Your answer should hold exactly the lines beginning with the one that contains "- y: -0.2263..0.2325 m" and ending with the last line of the material, both included. Leave every picture out.

** Opening Recorded data block **

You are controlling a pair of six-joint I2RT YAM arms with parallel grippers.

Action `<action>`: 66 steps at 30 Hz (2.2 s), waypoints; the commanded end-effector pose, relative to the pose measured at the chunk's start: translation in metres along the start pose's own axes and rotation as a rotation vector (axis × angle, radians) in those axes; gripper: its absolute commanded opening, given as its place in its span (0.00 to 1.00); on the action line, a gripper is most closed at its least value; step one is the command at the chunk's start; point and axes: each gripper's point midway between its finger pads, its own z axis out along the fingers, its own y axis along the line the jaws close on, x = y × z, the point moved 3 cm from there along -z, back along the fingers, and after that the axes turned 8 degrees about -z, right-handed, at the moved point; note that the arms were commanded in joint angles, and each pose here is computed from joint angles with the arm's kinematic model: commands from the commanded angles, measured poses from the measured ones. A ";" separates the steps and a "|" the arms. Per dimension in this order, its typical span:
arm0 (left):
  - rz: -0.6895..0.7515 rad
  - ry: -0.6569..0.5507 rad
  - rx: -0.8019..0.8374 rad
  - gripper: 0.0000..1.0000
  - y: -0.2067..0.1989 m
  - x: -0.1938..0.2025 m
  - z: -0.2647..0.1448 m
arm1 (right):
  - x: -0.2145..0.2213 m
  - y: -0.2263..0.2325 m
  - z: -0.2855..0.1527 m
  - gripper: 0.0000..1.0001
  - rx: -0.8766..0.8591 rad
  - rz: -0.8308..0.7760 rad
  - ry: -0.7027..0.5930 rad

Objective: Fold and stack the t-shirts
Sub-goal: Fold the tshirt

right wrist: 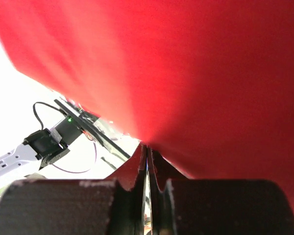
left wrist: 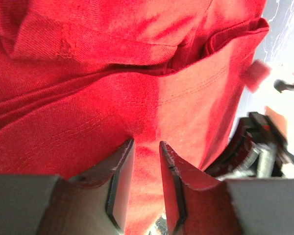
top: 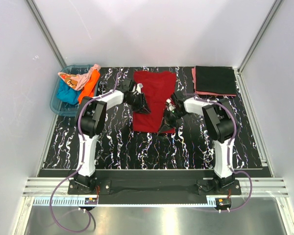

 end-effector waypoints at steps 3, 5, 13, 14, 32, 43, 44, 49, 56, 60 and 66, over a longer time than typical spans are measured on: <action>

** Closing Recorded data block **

Solution for this task:
  - y: -0.2263..0.2325 m
  - z: -0.2855..0.1527 m
  - gripper: 0.0000..1.0001
  - rx: -0.8766..0.8591 rad
  - rz: -0.8308..0.7760 rad
  - ry: -0.7027..0.5930 rad

Objective: Fold and stack the t-shirts
Sub-goal: Fold the tshirt

right wrist: 
left wrist: 
top: 

 end-effector waypoints at steps 3, 5, 13, 14, 32, 43, 44, 49, 56, 60 and 66, over a longer time than typical spans are measured on: <action>

Work on the exercise is finished.